Die Johanniter verteilen außerdem warme Kleidung, Isomatten, Schlafsäcke sowie Mützen, Schals und Handschuhe. Wer gut erhaltene Sachspenden in größerer Menge abgeben möchte, kann sich über die Servicenummer melden. Nicht mehr genutzte Kleidung in kleinerer Menge nimmt die Johanniter-Kleiderkammer „Nahtstelle“ in Langenhagen (Pferdemarkt 84, Di., Mi. und Do. 10-12 und 16:30-18:30 und jeweils am ersten Sonnabend im Monat 10-12 Uhr) entgegen. Besonders freuen sich die Helfer in diesem Jahr über gestrickte Wollsocken in großer Größe. „Die mangelhafte Durchblutung der Füße bei Kälte, dazu vielleicht noch Verletzungen, das macht Probleme“, sagt Dana Jörk. Sie und ihr Team registrieren das seit den ersten Fahrten, weil sie bei ihren Einsätzen kleinere Wunden und Verletzungen versorgen können. Sie wissen auch, dass die Obdachlosen erst um Hilfe bitten, „wenn es richtig weh tut“, so Dana Jörk. Umso wichtiger ist eine gute Ausstattung gleich zu Winterbeginn.
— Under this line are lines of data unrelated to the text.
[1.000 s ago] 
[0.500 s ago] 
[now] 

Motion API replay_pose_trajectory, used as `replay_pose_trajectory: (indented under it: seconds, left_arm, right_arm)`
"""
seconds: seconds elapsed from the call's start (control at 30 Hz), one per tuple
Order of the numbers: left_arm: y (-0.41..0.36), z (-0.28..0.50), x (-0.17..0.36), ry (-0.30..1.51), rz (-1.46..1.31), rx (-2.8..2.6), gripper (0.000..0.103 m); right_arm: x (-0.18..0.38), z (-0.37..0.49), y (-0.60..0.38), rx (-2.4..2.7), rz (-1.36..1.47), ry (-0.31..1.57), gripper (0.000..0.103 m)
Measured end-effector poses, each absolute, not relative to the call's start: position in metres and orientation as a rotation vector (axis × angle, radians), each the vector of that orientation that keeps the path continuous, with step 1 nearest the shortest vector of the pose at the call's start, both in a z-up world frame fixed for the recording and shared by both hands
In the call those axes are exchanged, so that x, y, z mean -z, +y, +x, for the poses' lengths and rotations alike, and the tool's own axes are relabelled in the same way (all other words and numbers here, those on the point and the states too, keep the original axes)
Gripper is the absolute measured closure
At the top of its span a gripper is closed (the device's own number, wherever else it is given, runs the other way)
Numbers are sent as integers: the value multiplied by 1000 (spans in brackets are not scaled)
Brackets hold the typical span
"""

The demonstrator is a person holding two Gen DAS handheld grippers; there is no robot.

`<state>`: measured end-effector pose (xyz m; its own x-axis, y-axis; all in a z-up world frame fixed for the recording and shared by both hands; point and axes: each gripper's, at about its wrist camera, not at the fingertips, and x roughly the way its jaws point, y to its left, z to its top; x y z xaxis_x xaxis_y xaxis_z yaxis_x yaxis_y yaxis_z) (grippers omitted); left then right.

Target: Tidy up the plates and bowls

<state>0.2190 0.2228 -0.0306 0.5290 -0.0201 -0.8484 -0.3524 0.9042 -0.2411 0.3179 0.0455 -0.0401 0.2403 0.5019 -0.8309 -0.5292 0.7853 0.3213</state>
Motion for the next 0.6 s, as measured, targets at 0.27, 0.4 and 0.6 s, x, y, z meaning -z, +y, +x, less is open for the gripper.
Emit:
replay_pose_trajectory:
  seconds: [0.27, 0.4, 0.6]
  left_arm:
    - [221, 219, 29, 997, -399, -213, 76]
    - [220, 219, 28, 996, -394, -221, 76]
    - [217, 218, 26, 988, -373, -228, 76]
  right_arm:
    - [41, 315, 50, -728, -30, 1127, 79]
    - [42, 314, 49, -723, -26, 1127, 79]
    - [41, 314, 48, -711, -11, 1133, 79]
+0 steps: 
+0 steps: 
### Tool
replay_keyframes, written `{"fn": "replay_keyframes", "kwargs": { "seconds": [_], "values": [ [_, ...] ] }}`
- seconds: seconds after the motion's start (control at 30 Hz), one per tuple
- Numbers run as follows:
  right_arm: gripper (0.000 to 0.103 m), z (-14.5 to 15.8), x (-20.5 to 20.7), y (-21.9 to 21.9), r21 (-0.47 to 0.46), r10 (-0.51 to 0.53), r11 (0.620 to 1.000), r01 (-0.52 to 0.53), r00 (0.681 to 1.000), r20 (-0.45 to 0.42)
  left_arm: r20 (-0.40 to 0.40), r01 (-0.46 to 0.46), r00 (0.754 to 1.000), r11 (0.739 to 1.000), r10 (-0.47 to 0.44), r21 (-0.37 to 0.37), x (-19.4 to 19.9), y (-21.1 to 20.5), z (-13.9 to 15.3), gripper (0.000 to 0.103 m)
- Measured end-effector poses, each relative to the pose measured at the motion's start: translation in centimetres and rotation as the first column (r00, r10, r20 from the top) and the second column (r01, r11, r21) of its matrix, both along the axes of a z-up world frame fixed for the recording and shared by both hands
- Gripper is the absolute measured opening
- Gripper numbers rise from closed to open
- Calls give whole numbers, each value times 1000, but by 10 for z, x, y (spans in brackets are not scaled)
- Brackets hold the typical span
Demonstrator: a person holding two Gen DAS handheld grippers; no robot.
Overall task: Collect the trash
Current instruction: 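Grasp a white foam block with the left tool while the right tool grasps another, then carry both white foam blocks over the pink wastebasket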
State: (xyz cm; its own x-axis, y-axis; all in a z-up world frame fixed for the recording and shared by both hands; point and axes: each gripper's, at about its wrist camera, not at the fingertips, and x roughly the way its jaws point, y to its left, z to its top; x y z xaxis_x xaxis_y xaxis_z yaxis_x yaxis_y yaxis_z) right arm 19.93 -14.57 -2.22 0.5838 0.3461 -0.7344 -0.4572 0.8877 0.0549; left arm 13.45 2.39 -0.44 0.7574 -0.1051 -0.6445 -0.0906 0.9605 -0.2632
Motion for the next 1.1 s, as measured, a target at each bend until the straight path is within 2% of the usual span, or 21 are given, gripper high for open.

Hilfsbedürftige und Helfer. Viele kennen sich, erkennen sich wieder, freuen sich im November über ein Treffen nach monatelanger Pause. „Bisschen quatschen“, so Dana Jörk, gehört inzwischen bei vielen dazu. In ruhigen Momenten auch mal mehr. Dann wird plötzlich erzählt vom Leben und der Familie, den Enkelkindern und den Umständen, die in die Obdachlosigkeit führten. Dazu reichen oft schon wenige Worte. Genauso wie bei Wünschen und Bedürfnissen. „Ist Dir nicht kalt?“ – „Doch.“ – „Brauchst Du eine neue Jacke?“ – „Vielleicht.“ Okay. Die Helfer schreiben es auf und bringen beim nächsten Mal gezielt eine dicke Jacke oder bunte Wollsocken, eine Decke oder eine Haarbürste mit.